The government of Equatorial Guinea has resigned en masse following a failure to meet key economic and governance benchmarks set by international lenders. The development was confirmed by the presidency in Malabo early on Tuesday, as the oil-dependent nation grapples with dwindling revenues and mounting debts.
President Teodoro Obiang Nguema Mbasogo accepted the resignation of Prime Minister Francisco Pascual Obama Asue and his entire cabinet, according to a statement released by the office of the presidency. The move pre-empted a scheduled review by the International Monetary Fund, which had flagged persistent shortfalls in transparency and fiscal discipline.
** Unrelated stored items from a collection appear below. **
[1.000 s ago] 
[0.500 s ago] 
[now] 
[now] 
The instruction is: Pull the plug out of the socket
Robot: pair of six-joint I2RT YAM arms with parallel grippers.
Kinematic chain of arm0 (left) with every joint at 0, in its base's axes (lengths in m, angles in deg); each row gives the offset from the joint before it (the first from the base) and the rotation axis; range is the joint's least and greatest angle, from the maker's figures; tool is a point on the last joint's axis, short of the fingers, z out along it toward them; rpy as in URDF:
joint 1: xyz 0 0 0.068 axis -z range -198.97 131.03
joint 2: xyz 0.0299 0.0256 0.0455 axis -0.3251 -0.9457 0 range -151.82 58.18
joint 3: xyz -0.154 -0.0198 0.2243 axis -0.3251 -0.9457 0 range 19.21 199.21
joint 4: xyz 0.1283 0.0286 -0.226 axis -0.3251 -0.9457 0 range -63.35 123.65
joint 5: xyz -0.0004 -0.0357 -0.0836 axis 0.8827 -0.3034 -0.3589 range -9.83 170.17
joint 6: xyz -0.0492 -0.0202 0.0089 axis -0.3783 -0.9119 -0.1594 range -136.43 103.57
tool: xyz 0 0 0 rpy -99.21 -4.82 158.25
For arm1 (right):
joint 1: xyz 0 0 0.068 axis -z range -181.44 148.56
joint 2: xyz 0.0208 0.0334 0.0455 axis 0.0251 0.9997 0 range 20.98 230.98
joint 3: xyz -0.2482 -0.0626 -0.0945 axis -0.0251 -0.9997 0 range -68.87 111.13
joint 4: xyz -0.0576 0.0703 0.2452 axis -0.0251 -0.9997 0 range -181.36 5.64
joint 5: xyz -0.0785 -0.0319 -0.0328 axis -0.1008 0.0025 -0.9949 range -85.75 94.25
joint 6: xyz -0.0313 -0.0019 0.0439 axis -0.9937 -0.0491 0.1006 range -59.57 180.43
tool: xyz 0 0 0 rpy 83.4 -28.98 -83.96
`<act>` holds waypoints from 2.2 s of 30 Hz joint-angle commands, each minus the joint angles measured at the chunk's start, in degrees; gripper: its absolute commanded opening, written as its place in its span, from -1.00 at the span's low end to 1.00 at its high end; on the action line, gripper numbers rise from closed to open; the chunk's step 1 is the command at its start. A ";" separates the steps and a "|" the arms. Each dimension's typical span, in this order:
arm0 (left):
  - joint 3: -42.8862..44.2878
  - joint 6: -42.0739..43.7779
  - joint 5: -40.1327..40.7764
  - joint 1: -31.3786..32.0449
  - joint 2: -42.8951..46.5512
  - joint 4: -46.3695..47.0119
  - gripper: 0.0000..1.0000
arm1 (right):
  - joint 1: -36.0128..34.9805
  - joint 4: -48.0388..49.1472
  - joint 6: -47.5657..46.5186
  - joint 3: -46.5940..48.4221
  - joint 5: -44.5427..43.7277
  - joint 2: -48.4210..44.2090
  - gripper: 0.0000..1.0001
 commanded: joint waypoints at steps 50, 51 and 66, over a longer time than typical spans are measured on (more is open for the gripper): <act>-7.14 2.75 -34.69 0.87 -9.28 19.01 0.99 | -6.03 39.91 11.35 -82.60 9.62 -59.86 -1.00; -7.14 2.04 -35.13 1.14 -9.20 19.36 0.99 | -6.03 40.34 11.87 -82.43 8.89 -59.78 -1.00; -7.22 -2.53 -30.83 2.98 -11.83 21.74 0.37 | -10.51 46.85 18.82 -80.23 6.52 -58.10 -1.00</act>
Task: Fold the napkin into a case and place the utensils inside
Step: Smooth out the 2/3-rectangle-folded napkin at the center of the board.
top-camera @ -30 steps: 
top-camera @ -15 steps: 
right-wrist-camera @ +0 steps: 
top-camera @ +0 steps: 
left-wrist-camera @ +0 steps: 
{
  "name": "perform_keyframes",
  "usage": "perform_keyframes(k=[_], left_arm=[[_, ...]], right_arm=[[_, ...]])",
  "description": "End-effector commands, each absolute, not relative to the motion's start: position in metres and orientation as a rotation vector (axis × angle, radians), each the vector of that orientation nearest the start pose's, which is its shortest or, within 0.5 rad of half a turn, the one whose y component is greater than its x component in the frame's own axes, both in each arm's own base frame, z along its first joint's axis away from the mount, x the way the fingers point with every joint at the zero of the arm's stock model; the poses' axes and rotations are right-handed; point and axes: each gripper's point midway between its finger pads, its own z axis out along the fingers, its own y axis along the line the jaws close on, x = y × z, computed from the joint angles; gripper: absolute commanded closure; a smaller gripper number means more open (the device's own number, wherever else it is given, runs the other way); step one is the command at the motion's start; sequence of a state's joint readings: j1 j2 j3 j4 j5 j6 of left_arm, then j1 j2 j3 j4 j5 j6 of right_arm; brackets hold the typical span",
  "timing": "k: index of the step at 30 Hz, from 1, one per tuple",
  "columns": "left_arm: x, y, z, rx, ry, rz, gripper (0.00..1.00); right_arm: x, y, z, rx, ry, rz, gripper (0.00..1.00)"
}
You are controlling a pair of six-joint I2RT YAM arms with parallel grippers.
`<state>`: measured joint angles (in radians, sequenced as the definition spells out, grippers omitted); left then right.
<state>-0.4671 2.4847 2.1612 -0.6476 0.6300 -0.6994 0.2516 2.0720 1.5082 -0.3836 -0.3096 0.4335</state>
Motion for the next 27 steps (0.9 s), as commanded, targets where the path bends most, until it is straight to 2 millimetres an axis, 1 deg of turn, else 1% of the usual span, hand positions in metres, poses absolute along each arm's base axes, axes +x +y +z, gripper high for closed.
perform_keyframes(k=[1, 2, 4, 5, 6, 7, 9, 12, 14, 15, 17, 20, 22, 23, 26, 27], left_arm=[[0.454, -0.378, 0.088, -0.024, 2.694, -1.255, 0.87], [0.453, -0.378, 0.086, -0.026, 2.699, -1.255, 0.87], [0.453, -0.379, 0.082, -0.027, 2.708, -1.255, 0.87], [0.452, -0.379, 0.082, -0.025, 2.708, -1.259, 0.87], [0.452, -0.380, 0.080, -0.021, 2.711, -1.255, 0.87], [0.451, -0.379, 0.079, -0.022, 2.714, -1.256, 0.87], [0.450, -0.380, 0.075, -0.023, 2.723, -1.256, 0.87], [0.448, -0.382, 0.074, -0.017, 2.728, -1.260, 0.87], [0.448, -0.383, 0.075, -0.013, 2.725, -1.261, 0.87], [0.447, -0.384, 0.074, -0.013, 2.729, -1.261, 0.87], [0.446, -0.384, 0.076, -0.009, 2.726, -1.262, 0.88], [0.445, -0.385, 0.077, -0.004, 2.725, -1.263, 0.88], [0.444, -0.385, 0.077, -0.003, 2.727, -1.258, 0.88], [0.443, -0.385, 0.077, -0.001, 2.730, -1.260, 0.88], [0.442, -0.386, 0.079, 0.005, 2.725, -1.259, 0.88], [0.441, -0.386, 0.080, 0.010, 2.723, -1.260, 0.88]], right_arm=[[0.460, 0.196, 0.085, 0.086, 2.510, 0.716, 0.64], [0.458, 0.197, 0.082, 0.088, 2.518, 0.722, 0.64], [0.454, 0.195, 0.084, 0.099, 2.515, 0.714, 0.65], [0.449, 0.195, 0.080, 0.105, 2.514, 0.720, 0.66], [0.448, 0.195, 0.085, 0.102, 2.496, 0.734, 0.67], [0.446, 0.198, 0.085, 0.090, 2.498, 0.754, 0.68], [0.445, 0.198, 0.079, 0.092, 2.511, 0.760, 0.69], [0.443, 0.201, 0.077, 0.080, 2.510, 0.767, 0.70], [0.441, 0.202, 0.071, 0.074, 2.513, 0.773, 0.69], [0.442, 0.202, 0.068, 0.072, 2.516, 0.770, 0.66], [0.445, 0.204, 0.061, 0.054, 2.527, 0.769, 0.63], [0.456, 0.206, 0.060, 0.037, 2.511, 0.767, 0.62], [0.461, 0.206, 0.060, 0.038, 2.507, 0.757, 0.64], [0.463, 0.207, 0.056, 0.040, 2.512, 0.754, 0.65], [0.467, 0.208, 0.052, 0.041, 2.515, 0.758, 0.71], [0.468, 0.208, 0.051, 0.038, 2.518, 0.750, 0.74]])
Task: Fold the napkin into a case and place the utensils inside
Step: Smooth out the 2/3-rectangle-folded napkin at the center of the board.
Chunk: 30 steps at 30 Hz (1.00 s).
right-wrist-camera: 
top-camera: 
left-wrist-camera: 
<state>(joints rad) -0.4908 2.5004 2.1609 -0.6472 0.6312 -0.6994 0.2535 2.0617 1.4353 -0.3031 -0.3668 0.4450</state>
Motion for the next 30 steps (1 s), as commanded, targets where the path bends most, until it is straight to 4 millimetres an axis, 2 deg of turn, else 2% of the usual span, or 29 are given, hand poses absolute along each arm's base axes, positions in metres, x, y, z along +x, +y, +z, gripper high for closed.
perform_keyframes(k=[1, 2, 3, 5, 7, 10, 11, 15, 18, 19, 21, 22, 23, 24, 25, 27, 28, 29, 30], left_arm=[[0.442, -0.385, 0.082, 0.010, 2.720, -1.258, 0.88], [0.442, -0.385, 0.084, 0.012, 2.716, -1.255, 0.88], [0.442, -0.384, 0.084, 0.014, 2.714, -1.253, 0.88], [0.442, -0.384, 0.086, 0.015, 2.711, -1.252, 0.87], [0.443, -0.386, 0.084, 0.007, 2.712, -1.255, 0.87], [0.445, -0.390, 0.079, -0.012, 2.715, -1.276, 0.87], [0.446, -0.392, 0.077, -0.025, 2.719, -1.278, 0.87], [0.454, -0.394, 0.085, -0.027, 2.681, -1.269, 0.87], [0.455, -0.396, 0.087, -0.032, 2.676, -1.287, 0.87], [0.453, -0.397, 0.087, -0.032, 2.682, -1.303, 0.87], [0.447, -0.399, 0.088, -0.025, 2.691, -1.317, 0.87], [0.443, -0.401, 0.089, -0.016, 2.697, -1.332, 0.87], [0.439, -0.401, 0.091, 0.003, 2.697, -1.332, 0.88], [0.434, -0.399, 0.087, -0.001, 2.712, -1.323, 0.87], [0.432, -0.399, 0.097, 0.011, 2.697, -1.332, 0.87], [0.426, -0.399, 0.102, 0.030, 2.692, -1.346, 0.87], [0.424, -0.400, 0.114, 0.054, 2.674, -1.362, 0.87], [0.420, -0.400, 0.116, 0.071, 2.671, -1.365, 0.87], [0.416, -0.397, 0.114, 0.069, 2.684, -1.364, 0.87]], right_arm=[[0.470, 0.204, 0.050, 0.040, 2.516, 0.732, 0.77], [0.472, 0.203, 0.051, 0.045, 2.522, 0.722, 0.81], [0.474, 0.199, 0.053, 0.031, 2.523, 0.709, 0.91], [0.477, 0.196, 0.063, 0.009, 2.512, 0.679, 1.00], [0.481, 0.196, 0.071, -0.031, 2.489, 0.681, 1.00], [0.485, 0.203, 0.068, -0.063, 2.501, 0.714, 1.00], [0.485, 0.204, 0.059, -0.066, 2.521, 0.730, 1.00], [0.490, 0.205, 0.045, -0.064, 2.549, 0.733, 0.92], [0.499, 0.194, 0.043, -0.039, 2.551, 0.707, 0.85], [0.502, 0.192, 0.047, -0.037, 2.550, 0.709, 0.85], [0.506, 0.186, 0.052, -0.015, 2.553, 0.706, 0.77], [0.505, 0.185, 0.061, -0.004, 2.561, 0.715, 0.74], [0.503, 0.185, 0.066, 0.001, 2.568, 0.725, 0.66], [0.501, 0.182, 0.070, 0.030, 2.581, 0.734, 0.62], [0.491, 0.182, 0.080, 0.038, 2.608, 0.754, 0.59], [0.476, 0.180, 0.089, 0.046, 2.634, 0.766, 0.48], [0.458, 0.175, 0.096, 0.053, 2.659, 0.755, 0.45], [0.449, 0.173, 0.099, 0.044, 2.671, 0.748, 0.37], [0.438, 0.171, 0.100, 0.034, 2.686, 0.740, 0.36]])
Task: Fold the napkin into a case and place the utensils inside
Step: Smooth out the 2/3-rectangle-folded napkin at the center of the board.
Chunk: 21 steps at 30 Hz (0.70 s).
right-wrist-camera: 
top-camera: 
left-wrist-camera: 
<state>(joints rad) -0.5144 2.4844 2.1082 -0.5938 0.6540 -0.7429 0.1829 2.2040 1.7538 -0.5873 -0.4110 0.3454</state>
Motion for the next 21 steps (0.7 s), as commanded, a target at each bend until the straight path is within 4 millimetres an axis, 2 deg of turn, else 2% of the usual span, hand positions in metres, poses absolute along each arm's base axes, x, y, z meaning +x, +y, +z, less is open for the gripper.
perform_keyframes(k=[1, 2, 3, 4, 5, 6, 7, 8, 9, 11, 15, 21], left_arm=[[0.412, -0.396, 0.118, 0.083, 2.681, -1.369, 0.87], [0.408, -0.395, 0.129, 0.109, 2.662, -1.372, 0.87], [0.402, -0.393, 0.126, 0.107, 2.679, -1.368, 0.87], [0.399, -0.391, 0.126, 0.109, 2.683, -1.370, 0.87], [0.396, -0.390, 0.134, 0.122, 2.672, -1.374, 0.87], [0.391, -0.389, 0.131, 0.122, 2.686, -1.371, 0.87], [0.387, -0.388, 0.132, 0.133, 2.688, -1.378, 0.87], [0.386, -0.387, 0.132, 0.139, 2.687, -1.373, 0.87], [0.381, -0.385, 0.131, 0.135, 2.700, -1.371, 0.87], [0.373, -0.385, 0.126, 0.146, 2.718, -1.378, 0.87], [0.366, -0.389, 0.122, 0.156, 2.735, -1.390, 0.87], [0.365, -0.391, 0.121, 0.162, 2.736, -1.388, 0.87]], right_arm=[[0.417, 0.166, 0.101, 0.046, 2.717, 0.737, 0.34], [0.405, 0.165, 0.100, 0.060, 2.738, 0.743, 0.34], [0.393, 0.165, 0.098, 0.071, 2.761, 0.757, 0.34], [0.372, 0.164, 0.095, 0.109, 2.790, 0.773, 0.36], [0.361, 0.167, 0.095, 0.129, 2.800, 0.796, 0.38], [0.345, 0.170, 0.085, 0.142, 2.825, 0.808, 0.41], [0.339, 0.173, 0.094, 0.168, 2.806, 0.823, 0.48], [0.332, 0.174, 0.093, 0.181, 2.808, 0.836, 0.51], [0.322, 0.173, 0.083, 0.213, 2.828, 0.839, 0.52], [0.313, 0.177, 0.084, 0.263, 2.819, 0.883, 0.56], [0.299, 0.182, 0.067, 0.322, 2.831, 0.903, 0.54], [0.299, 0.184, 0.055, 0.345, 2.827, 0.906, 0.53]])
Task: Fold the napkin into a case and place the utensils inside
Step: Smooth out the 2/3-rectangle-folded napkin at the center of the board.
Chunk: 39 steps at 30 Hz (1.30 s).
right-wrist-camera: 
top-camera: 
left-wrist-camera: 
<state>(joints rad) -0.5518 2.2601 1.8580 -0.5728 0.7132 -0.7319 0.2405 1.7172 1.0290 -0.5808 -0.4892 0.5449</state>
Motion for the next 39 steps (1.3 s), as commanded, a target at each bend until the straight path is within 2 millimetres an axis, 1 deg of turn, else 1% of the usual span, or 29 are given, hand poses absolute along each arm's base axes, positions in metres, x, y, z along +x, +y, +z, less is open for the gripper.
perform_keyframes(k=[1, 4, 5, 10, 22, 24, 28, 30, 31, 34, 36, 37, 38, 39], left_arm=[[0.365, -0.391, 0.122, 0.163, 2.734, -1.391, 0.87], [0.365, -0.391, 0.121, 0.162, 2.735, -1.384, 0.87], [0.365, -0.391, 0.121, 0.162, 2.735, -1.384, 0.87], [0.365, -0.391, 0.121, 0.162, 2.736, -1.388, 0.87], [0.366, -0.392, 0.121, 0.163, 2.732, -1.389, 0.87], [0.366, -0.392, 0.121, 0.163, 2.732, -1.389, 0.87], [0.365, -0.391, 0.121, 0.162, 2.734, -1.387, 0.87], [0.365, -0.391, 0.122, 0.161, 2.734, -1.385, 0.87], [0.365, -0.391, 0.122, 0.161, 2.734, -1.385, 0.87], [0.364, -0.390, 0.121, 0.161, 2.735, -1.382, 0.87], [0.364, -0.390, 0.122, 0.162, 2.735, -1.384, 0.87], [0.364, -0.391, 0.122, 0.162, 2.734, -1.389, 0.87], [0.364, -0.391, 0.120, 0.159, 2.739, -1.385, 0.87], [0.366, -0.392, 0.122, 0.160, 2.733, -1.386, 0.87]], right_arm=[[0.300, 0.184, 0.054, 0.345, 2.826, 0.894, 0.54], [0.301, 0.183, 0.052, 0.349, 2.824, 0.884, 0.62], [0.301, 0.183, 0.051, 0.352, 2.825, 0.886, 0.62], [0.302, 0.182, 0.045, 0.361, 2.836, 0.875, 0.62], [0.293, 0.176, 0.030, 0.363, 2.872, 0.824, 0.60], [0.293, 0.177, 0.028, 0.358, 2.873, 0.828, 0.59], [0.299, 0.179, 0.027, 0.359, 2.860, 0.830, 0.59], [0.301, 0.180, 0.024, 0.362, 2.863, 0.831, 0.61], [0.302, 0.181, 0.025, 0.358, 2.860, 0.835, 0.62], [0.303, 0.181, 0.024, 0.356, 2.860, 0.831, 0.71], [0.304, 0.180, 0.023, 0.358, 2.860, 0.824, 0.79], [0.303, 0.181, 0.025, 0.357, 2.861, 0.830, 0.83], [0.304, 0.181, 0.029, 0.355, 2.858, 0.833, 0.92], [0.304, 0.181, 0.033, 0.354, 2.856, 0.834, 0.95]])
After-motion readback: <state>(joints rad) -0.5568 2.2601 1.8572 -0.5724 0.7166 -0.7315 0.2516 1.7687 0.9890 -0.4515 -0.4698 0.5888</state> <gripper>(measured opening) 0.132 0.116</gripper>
Equatorial Guinea, sub-Saharan Africa’s third-largest oil producer, has seen its economy contract sharply since the global oil price slump of 2014. With production declining and reserves dwindling, the government has struggled to diversify its economy or improve living standards for its 1.3 million citizens. The latest IMF assessment, published in April, cited “significant deviations” from the authorities’ reform programme.
The resignation places the UK’s development aid programme under scrutiny. Britain has allocated approximately £12 million in bilateral assistance to Equatorial Guinea over the past five years, much of it channelled through multilateral organisations. A spokesman for the Foreign, Commonwealth and Development Office said officials were “closely monitoring the situation” and noted that future disbursements would be contingent on “credible progress” on governance reforms.
Development analysts have long questioned the efficacy of aid to Equatorial Guinea, where per capita GDP exceeds $10,000 but poverty rates remain high. Transparency International ranks the country among the most corrupt in the world. The opposition has accused the Obiang regime of siphoning public funds into personal accounts and luxury assets abroad.
Political instability in Equatorial Guinea carries regional implications. The country holds Africa’s third-largest proven oil reserves and is a key supplier to Asian markets. Any disruption to production could affect global energy prices, though analysts at Eurasia Group downplayed this risk, noting that output is already in steady decline.
A caretaker administration will be appointed within days, according to the presidency. Fresh parliamentary elections are expected to be called, but no date has been set. The president, who has held power since 1979, has never lost an election and is widely expected to retain effective control.
The UK’s aid assessment will be completed by the end of the third quarter, the FCDO spokesman confirmed. The outcome will depend on the formation of a credible transition government and its commitment to the IMF programme. Without external support, Equatorial Guinea faces a looming debt crisis, with total external liabilities estimated at $1.2 billion.
For now, the resignation marks a rare moment of political accountability in a country better known for its opaque governance. Whether it leads to genuine reform or merely a reshuffling of loyalists remains to be seen.